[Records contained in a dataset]
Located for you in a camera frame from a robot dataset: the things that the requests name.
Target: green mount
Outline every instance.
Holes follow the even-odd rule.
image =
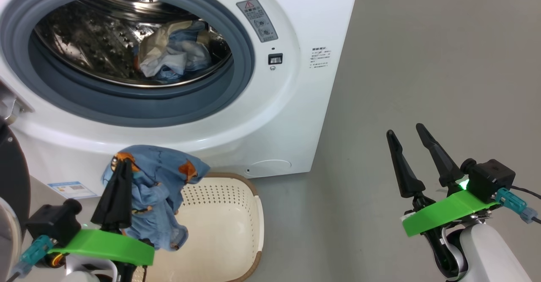
[[[469,191],[462,190],[417,211],[406,218],[402,226],[407,236],[414,236],[479,210],[488,209],[492,205],[497,205],[497,203],[485,204]]]
[[[154,261],[154,247],[129,236],[102,230],[81,230],[66,247],[51,249],[49,253],[53,252],[73,253],[136,266],[151,266]]]

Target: gray floor
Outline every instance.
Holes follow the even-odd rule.
[[[541,191],[540,57],[541,0],[357,0],[313,170],[255,181],[265,248],[249,280],[444,281],[425,240],[400,225],[411,202],[398,193],[385,131],[434,199],[445,193],[417,122],[458,164],[496,158],[516,184]],[[540,281],[541,226],[504,209],[489,224]]]

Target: green led light
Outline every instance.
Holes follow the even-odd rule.
[[[460,182],[460,183],[458,184],[458,186],[460,186],[460,187],[462,187],[462,189],[466,190],[466,188],[468,187],[468,182],[469,182],[469,181],[470,181],[469,179],[468,179],[468,180],[465,180],[465,181],[462,181],[462,182]]]

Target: white plastic basket
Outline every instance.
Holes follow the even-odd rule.
[[[257,268],[264,238],[263,207],[249,180],[211,173],[182,190],[176,218],[188,228],[175,252],[156,251],[147,282],[241,282]],[[133,282],[141,282],[141,268]]]

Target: front-load washing machine
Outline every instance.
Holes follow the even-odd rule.
[[[128,145],[251,178],[307,172],[353,3],[0,0],[0,107],[30,174],[67,197],[100,195]],[[144,73],[141,42],[169,45],[180,22],[207,60]]]

● **Directions**:
Look for the word "Target". Copy out every line of the data that has it.

● **Output of the exercise**:
Target: green mount
Target: gray floor
Target: green led light
Target: white plastic basket
Target: front-load washing machine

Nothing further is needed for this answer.